As with all drugs, the amount used combined with the mental state of the user and other drugs will determine the chemical's affect.
"All of these drugs make you lose control," said Reynolds, a Beverly, Mass., native.
Designer drugs are primarily found at rave parties. A 'rave' refers to a party, usually all night long, open to the general public. Secretive raves are held in warehouses, deserts and woods; commercialized raves are typically held in established clubs. Extremely loud 'techno' music and other visual stimuli such laser or video screen are usually part of a rave. The number of people at the party can range from 50 to 25,000. It is usually an alcohol-free environment, where designer drugs are bought, sold and consumed.
To avoid attending these types of events, the base's Enlisted Club is available for Marines to enjoy.
"You don't have to go out in town and put yourself in that type of negative environment," said 1st Sgt. Simmie Jackson, Headquarters Battalion sergeant major and Valdosta, Ga., native.
Though Marines may not partake in drugs at rave parties, a rave site is still an unsafe environment for Marines.
"Just because you're thinking clearly, it's not a good situation," said Sgt. Michael Maschmeier, euphonium player with the Albany Marine Band. "There are drugs in the air, and something may be slipped to you without your knowledge."
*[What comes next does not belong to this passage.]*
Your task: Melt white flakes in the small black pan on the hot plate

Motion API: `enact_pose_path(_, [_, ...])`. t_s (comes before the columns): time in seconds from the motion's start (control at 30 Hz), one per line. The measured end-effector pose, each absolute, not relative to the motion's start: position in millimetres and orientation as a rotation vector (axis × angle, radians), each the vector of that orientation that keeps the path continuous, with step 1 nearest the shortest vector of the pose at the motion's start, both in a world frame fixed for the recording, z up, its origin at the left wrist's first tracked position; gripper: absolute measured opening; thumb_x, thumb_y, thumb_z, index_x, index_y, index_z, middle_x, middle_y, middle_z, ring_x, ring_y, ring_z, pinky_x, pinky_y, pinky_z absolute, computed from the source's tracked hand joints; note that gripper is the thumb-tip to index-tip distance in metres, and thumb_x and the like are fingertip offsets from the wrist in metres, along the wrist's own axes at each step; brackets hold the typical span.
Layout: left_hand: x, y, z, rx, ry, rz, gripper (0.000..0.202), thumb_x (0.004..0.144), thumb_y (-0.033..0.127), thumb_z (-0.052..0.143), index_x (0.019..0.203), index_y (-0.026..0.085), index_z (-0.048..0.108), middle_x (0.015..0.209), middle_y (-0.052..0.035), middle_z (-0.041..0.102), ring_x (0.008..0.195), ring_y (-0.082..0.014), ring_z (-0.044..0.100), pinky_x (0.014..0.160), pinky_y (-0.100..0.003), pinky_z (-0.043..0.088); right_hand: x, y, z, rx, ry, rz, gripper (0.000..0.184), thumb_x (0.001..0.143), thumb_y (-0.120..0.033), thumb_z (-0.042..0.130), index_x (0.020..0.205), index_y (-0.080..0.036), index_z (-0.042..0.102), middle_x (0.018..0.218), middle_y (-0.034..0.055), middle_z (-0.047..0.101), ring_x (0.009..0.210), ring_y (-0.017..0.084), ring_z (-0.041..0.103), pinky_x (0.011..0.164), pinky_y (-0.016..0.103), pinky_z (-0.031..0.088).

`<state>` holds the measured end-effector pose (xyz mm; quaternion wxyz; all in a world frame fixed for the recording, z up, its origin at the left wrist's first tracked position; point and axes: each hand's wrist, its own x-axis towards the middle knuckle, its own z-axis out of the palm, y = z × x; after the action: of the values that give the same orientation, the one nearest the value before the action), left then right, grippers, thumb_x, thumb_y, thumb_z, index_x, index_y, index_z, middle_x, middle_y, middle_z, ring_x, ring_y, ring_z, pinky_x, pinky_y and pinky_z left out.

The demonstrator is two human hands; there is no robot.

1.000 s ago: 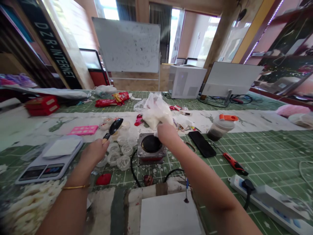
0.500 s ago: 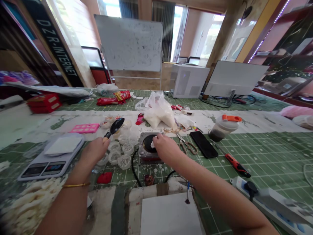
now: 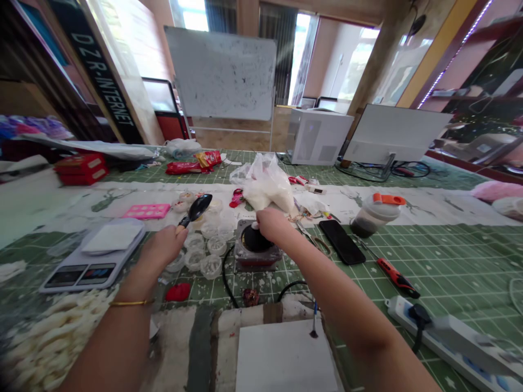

Aside from the dangers of designer drugs, being in possession, selling or consuming drugs is not tolerated in the Marine Corps, and chargeable under the Uniform Code of Military Justice.
"The penalties that may be imposed upon a Marine for using Ecstasy are no different than those for using cocaine or crack," said Capt. John Fleming, Headquarters Battalion executive officer and Columbus, Texas, native.
"The same penalties are carried because Ecstasy is a controlled substance as well," he said.
If the dangers and punishment aren't enough reason not to take drugs, Marines should consider honor, courage and commitment to the Corps.
"It's not society that brings it on to you," said Gunnery Sgt. Ouris Pellegrin, system analyst here. "It's the individual Marine. If you gave your word that you wouldn't do drugs [when enlisting in the Marine Corps], keep it."
"We promised each other we'd be there for each other," said Reynolds. "To me, the end distills down to -- we are United States Marines -- we keep our word.
"Taking drugs, or being part of a drug culture is absolute betrayal to what it means to be a Marine."